Task statement:
Search the entries below for "that". Report each line where it occurs.

*** Listed entries Section Begins ***

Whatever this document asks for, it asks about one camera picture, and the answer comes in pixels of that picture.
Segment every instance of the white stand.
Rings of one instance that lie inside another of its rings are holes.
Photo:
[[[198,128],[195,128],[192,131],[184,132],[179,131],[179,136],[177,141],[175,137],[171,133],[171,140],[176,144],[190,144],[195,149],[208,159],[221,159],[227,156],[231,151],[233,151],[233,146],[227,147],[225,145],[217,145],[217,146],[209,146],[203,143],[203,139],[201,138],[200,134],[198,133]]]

*** Listed entries Section Ends ***

Response below:
Whatever this document asks for, it asks about one camera picture, and the answer comes in pixels of that picture.
Rings of one instance that lie inside another of its rings are holes.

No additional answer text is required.